Task requirements
Transcribe word for word the lines below from the line with "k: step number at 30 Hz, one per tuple" through the line with "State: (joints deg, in", ends included.

======== Data section ========

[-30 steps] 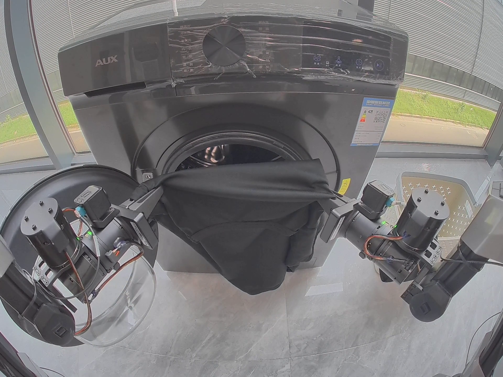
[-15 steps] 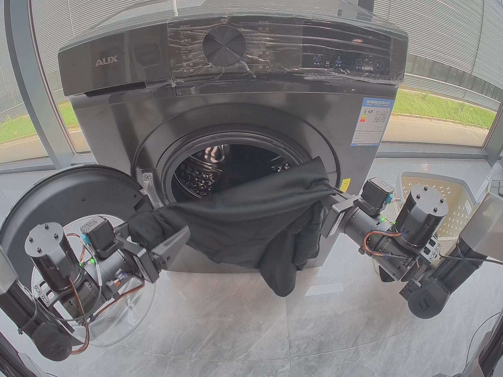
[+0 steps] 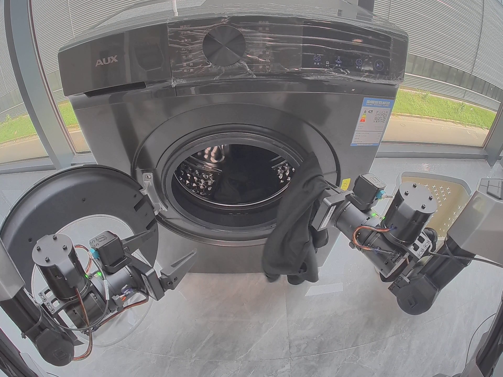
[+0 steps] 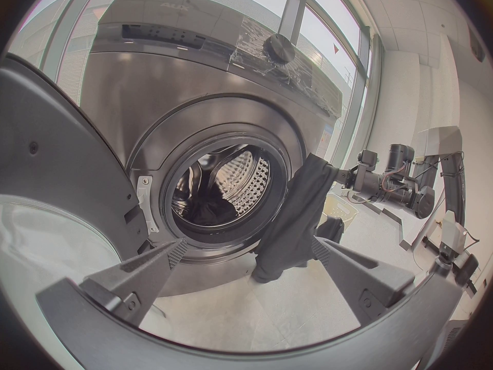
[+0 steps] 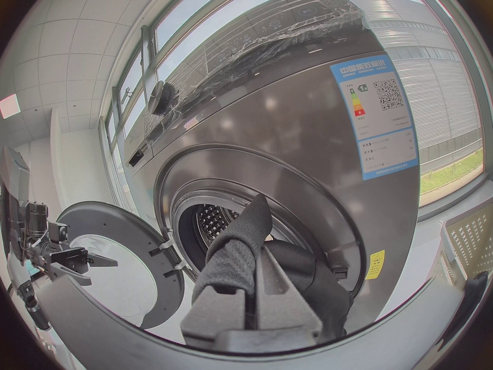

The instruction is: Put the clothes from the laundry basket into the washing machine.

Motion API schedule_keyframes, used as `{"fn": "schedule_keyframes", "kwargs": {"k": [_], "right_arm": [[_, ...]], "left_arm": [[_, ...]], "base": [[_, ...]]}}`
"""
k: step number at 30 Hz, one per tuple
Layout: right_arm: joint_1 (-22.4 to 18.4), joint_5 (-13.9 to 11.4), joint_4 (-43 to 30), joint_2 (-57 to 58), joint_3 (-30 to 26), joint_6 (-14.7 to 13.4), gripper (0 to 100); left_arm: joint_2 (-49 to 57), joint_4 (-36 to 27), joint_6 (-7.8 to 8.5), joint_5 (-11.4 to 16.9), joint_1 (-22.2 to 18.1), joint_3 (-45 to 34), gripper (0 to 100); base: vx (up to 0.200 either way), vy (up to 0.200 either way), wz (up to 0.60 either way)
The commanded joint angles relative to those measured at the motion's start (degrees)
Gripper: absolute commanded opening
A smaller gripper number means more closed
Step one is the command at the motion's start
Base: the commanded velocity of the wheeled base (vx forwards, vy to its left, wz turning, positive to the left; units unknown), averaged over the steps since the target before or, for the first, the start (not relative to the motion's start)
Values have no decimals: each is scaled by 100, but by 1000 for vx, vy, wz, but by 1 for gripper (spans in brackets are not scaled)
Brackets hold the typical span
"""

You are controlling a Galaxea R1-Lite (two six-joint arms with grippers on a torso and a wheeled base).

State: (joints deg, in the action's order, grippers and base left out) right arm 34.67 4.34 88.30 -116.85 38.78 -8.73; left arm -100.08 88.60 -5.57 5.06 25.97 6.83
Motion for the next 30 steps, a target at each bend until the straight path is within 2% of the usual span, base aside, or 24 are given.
{"fn": "schedule_keyframes", "kwargs": {"k": [1,4,12,20,27,30], "right_arm": [[216,-30,3,-181,156,20,0],[418,-30,3,-216,262,20,0],[813,-38,-93,-330,569,47,0],[954,-47,-313,-383,1044,55,0],[1103,-38,-295,-444,1088,55,0],[1156,-38,-295,-444,1097,64,0]], "left_arm": [[-354,-1,100,-23,14,161,100],[-521,-1,179,-23,137,275,100],[-1198,-1,118,-154,251,838,100],[-1716,-1,109,-154,480,1198,100],[-2076,-1,126,-190,453,1620,100],[-2156,-1,118,-286,427,1778,100]], "base": [[0,0,0],[0,0,0],[0,0,0],[0,0,0],[0,0,0],[0,0,0]]}}
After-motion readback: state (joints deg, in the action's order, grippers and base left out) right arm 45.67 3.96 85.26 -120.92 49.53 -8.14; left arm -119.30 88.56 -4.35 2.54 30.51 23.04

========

Solved problem
k: step number at 30 Hz, one per tuple
Layout: right_arm: joint_1 (-22.4 to 18.4), joint_5 (-13.9 to 11.4), joint_4 (-43 to 30), joint_2 (-57 to 58), joint_3 (-30 to 26), joint_6 (-14.7 to 13.4), gripper (0 to 100); left_arm: joint_2 (-49 to 57), joint_4 (-36 to 27), joint_6 (-7.8 to 8.5), joint_5 (-11.4 to 16.9), joint_1 (-22.2 to 18.1), joint_3 (-45 to 34), gripper (0 to 100); base: vx (up to 0.200 either way), vy (up to 0.200 either way), wz (up to 0.60 either way)
The commanded joint angles relative to those measured at the motion's start (degrees)
Gripper: absolute commanded opening
A smaller gripper number means more closed
Step one is the command at the motion's start
Base: the commanded velocity of the wheeled base (vx forwards, vy to its left, wz turning, positive to the left; units unknown), averaged over the steps since the target before or, for the first, the start (not relative to the motion's start)
Values have no decimals: each is scaled by 100, but by 1000 for vx, vy, wz, but by 1 for gripper (spans in brackets are not scaled)
Brackets hold the typical span
"""

You are controlling a Galaxea R1-Lite (two six-joint arms with grippers on a torso and a wheeled base).

State: (joints deg, in the action's order, grippers and base left out) right arm 34.67 4.34 88.30 -116.85 38.78 -8.73; left arm -100.08 88.60 -5.57 5.06 25.97 6.83

This completes the response to the exercise.